If I were advising Romney, I would tell him that cozying up to the lunatic fringe of American pseudoconservatism is not a prescription for victory in November, when the outcome hinges upon seducing that 5% or 10% of voters who swing both ways. Ryan isn’t as crazy (or bold) of a choice as Sarah Palin, but what Republicans don’t understand is that conservatives will vote Republican regardless of who is the vice presidential running mate or, for that matter, who is the Republican nominee for president. Lack of enthusiasm among the base wasn’t Romney’s big problem, it was Obama’s.
Romney’s biggest albatross is that he’s a terrible candidate, a guy who obviously doesn’t like people. And his campaign sucks. The deficit may or may not represent an looming existential threat—unemployment and the environment are more urgent—but “take your medicine” austerity isn’t much of a sales pitch, especially when two-thirds of the people are already feeling squeezed. Voters reward candidates who present an optimistic vision, a future in which they see themselves richer, happier and with fuller, more lustrous hair.

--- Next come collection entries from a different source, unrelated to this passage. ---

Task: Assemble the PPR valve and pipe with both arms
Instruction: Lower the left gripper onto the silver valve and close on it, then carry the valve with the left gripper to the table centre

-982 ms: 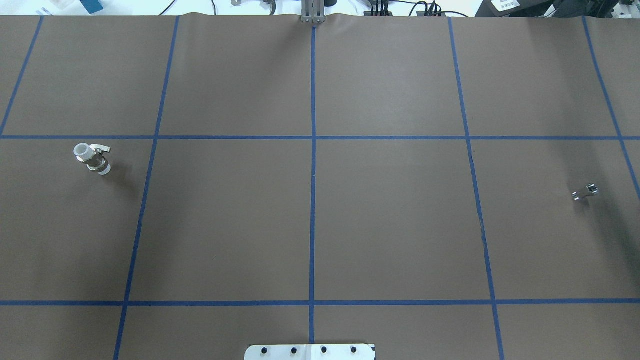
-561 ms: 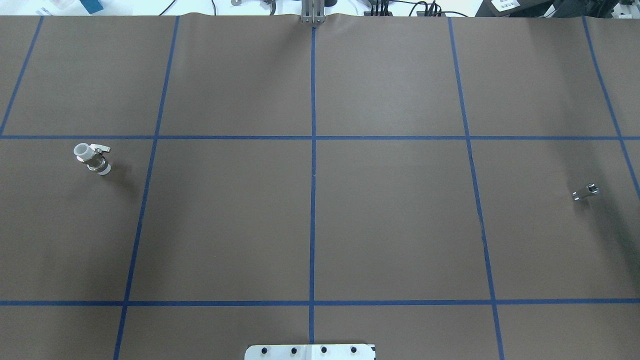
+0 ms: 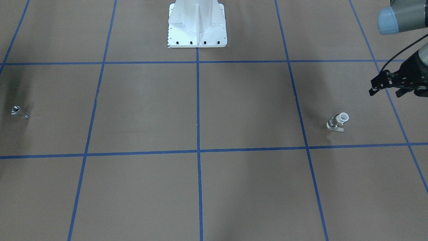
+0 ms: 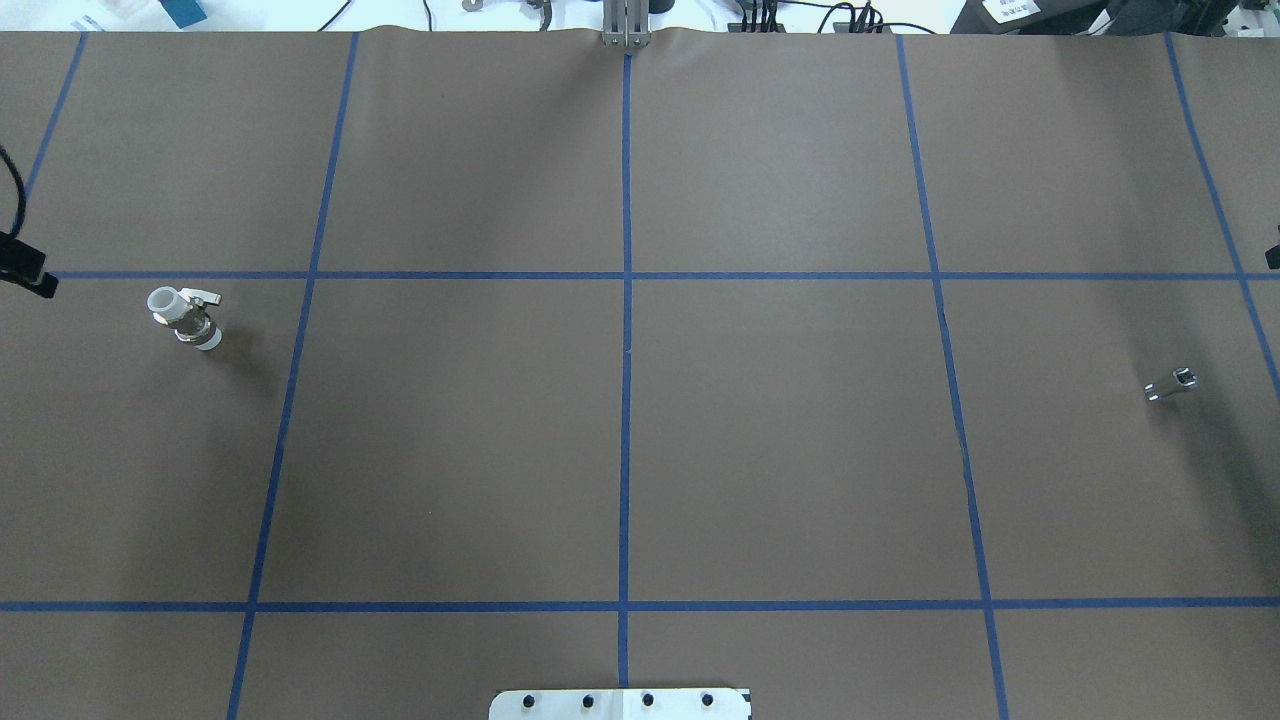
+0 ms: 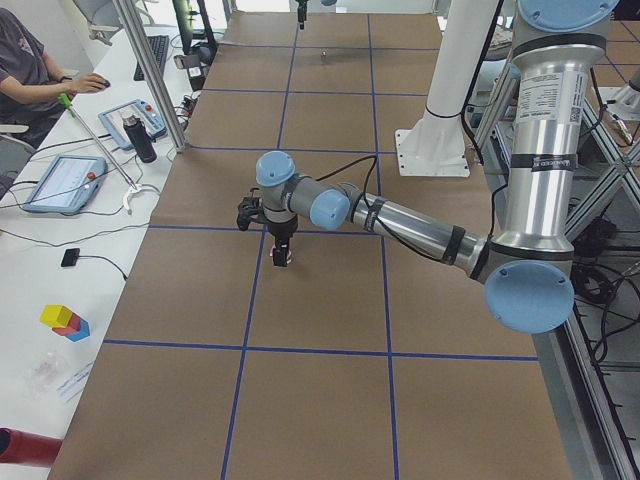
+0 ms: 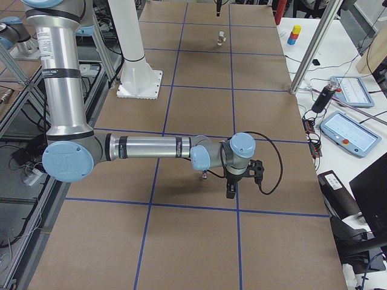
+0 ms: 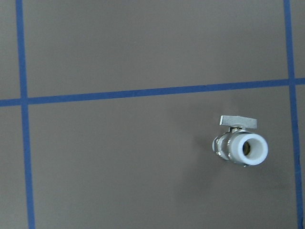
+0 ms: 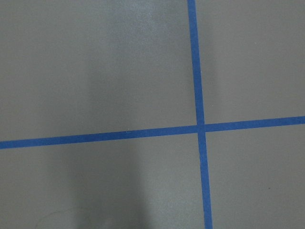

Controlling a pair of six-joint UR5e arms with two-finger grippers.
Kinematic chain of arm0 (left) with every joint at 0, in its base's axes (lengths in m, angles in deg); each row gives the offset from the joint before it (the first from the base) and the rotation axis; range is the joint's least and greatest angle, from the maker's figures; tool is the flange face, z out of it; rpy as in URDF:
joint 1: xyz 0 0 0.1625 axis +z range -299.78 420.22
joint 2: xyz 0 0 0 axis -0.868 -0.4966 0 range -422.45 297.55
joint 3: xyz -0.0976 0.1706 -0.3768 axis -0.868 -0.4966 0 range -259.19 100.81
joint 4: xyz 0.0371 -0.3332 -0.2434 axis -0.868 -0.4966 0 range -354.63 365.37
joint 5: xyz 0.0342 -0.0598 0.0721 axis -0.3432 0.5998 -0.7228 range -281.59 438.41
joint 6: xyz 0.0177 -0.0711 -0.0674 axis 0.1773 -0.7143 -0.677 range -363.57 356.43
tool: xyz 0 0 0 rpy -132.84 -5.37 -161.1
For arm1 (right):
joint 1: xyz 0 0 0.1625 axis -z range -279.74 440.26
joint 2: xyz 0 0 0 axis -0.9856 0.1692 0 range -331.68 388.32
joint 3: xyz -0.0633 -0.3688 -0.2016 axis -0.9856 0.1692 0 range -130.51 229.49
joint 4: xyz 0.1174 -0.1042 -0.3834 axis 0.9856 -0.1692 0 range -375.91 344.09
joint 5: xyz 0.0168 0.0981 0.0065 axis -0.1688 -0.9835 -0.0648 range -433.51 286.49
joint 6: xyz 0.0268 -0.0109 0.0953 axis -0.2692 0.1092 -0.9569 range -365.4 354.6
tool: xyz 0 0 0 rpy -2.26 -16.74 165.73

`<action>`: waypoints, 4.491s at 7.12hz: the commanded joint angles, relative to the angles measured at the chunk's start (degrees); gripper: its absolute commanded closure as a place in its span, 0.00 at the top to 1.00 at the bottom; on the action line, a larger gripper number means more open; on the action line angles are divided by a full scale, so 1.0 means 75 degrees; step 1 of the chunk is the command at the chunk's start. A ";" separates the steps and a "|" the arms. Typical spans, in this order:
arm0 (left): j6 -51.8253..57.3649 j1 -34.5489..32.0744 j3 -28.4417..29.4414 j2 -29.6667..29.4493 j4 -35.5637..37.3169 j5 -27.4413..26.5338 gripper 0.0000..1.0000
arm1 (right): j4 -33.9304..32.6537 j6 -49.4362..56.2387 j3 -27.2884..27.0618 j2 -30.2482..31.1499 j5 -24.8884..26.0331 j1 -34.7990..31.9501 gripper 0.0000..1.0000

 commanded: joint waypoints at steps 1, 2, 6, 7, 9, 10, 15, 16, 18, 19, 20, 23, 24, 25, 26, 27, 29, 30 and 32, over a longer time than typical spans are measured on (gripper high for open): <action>-0.0805 0.0960 0.0473 -0.0677 -0.0074 -0.0801 0.99 | 0.0639 -0.0005 0.0359 0.0014 0.0012 0.0154 1.00; -0.0807 0.1068 0.0628 -0.0760 -0.0260 -0.0828 0.99 | 0.0665 -0.0005 0.0373 0.0002 0.0023 0.0154 1.00; -0.0865 0.1222 0.1422 -0.1051 -0.0810 -0.0793 0.97 | 0.0666 -0.0017 0.0361 -0.0056 0.0024 0.0189 1.00; -0.0912 0.1222 0.1670 -0.1286 -0.0824 -0.0758 0.97 | 0.0666 -0.0017 0.0349 -0.0057 0.0012 0.0178 1.00; -0.0913 0.1245 0.1649 -0.1276 -0.0825 -0.0758 0.87 | 0.0666 -0.0017 0.0361 -0.0057 0.0012 0.0201 1.00; -0.0913 0.1245 0.1660 -0.1253 -0.0836 -0.0503 0.68 | 0.0666 -0.0017 0.0361 -0.0057 0.0012 0.0224 1.00; -0.0924 0.1176 0.1545 -0.1311 -0.0499 0.0246 0.00 | 0.0666 -0.0028 0.0349 -0.0057 0.0000 0.0342 1.00; -0.1006 0.1105 0.1207 -0.1718 0.0327 0.0308 0.00 | 0.0677 -0.0028 0.0326 -0.0057 0.0000 0.0342 1.00; -0.2817 0.1314 0.0723 -0.2605 0.0769 0.0192 0.00 | 0.0677 -0.0028 0.0291 -0.0057 0.0000 0.0342 1.00; -0.3450 0.1954 0.0781 -0.3366 0.1106 -0.0273 0.00 | 0.0677 -0.0017 0.0256 -0.0057 -0.0023 0.0342 1.00; -0.3583 0.2470 0.1304 -0.4244 0.1271 -0.0776 0.00 | 0.0677 -0.0017 0.0267 -0.0057 -0.0023 0.0342 1.00; -0.4311 0.3199 0.3598 -0.6601 0.1133 -0.1165 0.00 | 0.0689 -0.0005 0.0255 -0.0045 -0.0035 0.0342 1.00; -0.4346 0.3399 0.4545 -0.7432 0.1017 -0.1284 0.00 | 0.0701 -0.0005 0.0244 -0.0010 -0.0035 0.0330 1.00; -0.4347 0.3459 0.5309 -0.7939 0.0632 -0.1297 0.00 | 0.0712 0.0007 0.0197 -0.0010 -0.0035 0.0330 1.00; -0.4451 0.3715 0.5607 -0.8060 0.0373 -0.1703 0.00 | 0.0712 -0.0005 0.0185 0.0002 -0.0035 0.0330 1.00; -0.4962 0.3904 0.5621 -0.8073 0.0371 -0.2090 0.00 | 0.0701 -0.0017 0.0185 0.0014 -0.0035 0.0330 1.00; -0.5203 0.3941 0.5749 -0.8190 0.0453 -0.2117 0.00 | 0.0712 -0.0017 0.0185 0.0002 -0.0035 0.0330 1.00; -0.5190 0.3941 0.5773 -0.8202 0.0453 -0.2117 0.00 | 0.0701 -0.0017 0.0197 0.0014 -0.0023 0.0330 1.00; -0.5190 0.3941 0.5774 -0.8191 0.0453 -0.2117 0.00 | 0.0701 -0.0017 0.0197 0.0002 -0.0023 0.0330 1.00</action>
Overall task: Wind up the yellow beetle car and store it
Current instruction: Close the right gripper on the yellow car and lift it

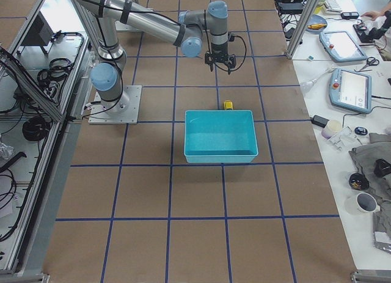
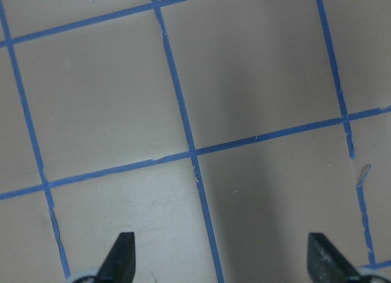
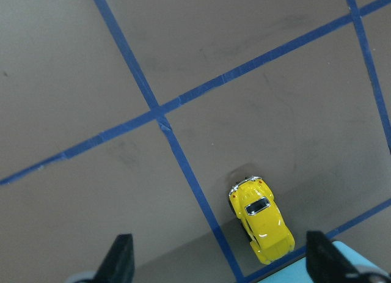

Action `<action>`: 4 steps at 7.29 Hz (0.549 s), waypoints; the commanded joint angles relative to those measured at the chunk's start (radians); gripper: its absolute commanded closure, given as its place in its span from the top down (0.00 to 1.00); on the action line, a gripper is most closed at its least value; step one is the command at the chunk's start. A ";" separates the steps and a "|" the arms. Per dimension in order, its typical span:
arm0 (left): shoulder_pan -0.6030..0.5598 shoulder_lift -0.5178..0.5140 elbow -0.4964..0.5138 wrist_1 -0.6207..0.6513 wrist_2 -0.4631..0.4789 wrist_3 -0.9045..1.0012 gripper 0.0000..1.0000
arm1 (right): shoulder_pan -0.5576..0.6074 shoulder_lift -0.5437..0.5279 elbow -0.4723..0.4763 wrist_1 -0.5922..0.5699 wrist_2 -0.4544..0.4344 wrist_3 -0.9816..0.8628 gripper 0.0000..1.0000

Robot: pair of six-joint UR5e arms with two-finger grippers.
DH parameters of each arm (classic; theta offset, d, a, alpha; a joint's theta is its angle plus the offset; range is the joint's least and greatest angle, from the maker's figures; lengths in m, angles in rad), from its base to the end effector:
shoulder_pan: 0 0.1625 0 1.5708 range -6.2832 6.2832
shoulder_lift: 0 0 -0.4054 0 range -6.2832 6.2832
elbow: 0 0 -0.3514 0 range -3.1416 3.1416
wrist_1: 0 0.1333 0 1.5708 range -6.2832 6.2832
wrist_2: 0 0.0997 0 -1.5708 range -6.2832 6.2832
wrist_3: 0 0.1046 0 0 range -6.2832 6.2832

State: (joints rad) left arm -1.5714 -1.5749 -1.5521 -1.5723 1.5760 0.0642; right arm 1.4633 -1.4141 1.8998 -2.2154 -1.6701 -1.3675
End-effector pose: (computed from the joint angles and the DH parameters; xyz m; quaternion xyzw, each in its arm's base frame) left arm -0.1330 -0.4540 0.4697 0.0324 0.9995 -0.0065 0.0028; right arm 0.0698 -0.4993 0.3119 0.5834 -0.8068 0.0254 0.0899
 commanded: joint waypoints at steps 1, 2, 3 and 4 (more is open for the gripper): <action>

The fact that Romney can’t manage to put forward a credible economic program doesn’t help either. Since his entire campaign is predicated on the argument that he’s the economy guy and knows how to fix it, he needs to cough up a plan.
However, my real concern is that Romney’s gangbusters right-wing extremism lets Obama and the Democrats off the hook.
If all Democratic strategists have to do to attract progressive voters is to frighten them with greater-evil Republicans, when will people who care about the working class, who oppose wars of choice, and whose critique of government is that it isn’t in our lives enough ever see their dreams become party platform planks with some chance of being incorporated into legislation? In recent elections (c.f. Sarah Palin and some old guy versus Barry), liberals are only voting for Democrats out of terror that things will get even worse. That’s no way to run a party, or a country.